### Work to complete
Look over the listing below and say how many of its lines include the string "kindly"; give no more than that number.

·····

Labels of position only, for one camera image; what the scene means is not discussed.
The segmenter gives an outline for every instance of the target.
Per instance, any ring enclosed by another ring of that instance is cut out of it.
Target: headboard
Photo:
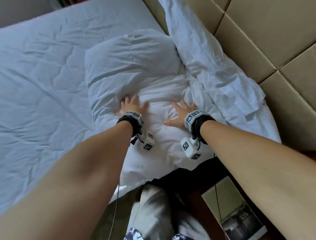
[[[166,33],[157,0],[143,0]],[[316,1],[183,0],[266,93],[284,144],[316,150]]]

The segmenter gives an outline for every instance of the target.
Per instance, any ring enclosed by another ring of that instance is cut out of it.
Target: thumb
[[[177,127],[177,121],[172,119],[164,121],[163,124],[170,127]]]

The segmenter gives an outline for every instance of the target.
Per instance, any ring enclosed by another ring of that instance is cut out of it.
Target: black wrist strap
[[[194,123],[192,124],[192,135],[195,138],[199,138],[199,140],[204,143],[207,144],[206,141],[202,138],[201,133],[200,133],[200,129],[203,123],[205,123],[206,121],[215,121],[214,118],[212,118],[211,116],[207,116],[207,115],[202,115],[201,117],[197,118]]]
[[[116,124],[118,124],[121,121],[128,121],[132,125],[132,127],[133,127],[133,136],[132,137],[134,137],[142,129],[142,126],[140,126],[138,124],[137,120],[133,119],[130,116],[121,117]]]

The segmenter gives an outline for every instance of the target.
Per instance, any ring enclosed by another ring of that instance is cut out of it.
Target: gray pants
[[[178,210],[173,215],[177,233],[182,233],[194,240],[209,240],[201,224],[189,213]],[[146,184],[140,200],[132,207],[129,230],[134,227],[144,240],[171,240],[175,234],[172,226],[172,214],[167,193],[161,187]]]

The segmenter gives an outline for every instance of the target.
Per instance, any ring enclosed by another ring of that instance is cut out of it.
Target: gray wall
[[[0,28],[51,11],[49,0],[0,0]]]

·····

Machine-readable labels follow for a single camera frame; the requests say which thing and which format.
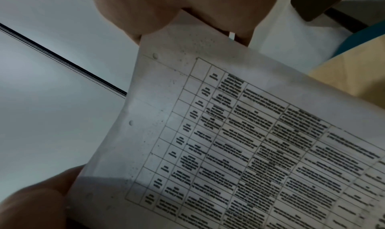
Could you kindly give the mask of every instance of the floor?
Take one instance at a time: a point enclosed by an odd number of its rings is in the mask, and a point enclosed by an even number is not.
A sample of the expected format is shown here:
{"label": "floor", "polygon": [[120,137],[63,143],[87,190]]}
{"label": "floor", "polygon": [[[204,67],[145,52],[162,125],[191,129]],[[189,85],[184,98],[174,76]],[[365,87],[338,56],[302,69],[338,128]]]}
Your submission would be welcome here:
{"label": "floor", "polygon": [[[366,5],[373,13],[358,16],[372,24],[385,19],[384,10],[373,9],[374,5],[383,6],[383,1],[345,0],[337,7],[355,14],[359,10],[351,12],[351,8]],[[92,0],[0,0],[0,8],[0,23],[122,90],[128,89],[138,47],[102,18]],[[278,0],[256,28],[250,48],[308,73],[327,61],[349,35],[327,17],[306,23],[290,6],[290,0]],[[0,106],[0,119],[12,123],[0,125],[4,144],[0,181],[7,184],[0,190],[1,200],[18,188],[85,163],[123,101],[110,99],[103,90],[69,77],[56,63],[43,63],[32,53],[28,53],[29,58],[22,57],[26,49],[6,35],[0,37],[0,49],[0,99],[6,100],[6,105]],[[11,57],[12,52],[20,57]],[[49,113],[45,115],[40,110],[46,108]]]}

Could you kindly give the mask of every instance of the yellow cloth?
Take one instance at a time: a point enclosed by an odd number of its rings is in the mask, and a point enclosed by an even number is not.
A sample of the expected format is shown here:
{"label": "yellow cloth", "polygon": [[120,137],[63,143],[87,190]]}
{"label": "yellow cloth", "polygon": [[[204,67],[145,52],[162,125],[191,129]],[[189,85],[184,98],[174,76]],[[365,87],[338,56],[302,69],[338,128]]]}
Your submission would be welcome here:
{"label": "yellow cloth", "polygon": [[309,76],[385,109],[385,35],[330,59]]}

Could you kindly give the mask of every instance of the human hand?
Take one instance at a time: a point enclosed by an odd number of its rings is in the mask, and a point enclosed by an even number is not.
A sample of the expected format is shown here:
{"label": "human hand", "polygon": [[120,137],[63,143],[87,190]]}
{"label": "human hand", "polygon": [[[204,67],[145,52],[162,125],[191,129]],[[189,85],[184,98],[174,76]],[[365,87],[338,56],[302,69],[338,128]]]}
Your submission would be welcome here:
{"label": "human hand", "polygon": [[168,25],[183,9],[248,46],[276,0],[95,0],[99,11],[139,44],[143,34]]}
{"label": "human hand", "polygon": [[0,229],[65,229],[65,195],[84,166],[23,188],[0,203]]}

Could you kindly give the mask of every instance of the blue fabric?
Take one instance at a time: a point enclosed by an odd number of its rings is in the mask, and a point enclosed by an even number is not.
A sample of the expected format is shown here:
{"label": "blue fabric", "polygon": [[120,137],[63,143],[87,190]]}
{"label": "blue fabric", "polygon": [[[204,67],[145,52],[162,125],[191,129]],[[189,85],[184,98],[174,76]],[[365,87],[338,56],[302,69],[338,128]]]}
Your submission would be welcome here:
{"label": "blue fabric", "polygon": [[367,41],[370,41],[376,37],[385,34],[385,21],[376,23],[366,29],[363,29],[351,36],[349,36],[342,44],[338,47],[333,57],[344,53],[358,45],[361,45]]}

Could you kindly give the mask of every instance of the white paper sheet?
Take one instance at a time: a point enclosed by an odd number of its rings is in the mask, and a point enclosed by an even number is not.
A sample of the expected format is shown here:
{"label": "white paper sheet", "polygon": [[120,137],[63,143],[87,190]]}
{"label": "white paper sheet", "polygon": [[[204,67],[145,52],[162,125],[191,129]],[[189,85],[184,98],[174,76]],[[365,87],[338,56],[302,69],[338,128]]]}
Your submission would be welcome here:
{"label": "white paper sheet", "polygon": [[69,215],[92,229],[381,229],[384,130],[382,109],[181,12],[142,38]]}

·····

### Task response
5